- Prompt -
You are asked to write out the full listing exactly as it stands.

···

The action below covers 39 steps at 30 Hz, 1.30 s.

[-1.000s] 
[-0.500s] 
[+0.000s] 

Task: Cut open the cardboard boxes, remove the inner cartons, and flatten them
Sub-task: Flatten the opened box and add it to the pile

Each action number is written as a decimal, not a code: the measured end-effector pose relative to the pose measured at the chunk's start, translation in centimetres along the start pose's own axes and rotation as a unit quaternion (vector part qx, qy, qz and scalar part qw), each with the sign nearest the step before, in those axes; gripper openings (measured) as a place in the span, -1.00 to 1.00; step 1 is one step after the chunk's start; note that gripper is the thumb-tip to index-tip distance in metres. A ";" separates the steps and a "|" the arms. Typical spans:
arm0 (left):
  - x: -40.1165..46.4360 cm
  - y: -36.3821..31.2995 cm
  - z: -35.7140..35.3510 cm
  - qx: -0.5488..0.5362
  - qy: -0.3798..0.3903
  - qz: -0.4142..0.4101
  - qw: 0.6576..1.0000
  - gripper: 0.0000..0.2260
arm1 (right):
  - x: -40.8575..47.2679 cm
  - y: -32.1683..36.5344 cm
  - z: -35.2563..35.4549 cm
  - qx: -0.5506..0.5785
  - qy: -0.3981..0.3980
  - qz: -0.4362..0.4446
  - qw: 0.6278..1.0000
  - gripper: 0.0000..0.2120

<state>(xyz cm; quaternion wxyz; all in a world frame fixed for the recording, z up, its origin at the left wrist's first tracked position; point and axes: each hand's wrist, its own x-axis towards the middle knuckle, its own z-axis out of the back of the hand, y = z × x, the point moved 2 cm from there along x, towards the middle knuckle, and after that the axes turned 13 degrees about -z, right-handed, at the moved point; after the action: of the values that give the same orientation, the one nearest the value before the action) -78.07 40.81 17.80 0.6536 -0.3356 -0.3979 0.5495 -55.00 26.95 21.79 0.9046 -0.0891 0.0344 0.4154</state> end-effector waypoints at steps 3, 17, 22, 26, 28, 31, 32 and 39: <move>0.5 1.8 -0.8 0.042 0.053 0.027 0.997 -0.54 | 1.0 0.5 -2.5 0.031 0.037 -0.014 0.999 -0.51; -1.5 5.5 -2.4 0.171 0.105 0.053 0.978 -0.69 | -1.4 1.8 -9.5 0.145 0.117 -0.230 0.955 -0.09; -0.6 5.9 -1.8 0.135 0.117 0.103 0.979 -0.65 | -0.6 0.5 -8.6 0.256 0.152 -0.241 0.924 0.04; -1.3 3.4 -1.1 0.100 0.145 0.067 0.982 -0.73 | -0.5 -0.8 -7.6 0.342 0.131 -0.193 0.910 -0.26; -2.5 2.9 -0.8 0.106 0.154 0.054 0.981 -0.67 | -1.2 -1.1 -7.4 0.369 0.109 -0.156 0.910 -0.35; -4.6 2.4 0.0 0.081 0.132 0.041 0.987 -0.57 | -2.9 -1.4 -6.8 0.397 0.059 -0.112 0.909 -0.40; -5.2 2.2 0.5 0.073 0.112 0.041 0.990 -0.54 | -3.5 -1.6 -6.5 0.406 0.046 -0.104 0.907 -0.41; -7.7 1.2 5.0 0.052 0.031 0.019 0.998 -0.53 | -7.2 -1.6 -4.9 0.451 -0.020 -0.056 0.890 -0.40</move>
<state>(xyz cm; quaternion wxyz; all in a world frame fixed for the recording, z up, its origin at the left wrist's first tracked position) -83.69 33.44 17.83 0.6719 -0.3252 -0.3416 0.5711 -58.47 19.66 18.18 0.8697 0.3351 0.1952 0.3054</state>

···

- Response -
The action below covers 39 steps at 30 Hz, 1.30 s.

[-1.000s] 
[-0.500s] 
[+0.000s] 

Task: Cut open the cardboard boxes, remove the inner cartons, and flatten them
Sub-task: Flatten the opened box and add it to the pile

Each action number is written as a decimal, not a code: the measured end-effector pose relative to the pose measured at the chunk's start, translation in centimetres along the start pose's own axes and rotation as a unit quaternion (vector part qx, qy, qz and scalar part qw), each with the sign nearest the step before, in those axes; gripper openings (measured) as a place in the span, -1.00 to 1.00; step 1 is one step after the chunk's start; note that gripper is the thumb-tip to index-tip distance in metres. A ";" separates the steps and a "|" the arms. Typical spans:
arm0 (left):
  - x: -40.1165..46.4360 cm
  - y: -36.3821..31.2995 cm
  - z: -35.7140..35.3510 cm
  - qx: -0.5488..0.5362
  - qy: -0.3798..0.3903
  - qz: -0.4142..0.4101
  - qw: 0.6576..1.0000
  - gripper: 0.0000..0.2260
arm1 (right):
  - x: -40.8575..47.2679 cm
  - y: -32.1683..36.5344 cm
  - z: -35.2563..35.4549 cm
  - qx: -0.5506..0.5785
  - qy: -0.3981..0.3980
  - qz: -0.4362..0.4446
  - qw: 0.6278..1.0000
  - gripper: 0.0000..0.2120

<state>(xyz cm; quaternion wxyz; all in a world frame fixed for the recording, z up, its origin at the left wrist's first tracked position; point and axes: each hand's wrist, its own x-axis towards the middle knuckle, its own z-axis out of the back of the hand, y = z × x, the point moved 2 cm from there along x, towards the middle knuckle, and after that the axes turned 13 degrees about -z, right-handed, at the moved point; after the action: of the values that give the same orientation, the one nearest the value before the action) -78.07 40.81 17.80 0.6536 -0.3356 -0.3979 0.5495 -55.00 26.95 21.79 0.9046 -0.0891 0.0344 0.4154</state> end-effector waypoints at steps 3, 17, 22, 26, 28, 31, 32 and 39: <move>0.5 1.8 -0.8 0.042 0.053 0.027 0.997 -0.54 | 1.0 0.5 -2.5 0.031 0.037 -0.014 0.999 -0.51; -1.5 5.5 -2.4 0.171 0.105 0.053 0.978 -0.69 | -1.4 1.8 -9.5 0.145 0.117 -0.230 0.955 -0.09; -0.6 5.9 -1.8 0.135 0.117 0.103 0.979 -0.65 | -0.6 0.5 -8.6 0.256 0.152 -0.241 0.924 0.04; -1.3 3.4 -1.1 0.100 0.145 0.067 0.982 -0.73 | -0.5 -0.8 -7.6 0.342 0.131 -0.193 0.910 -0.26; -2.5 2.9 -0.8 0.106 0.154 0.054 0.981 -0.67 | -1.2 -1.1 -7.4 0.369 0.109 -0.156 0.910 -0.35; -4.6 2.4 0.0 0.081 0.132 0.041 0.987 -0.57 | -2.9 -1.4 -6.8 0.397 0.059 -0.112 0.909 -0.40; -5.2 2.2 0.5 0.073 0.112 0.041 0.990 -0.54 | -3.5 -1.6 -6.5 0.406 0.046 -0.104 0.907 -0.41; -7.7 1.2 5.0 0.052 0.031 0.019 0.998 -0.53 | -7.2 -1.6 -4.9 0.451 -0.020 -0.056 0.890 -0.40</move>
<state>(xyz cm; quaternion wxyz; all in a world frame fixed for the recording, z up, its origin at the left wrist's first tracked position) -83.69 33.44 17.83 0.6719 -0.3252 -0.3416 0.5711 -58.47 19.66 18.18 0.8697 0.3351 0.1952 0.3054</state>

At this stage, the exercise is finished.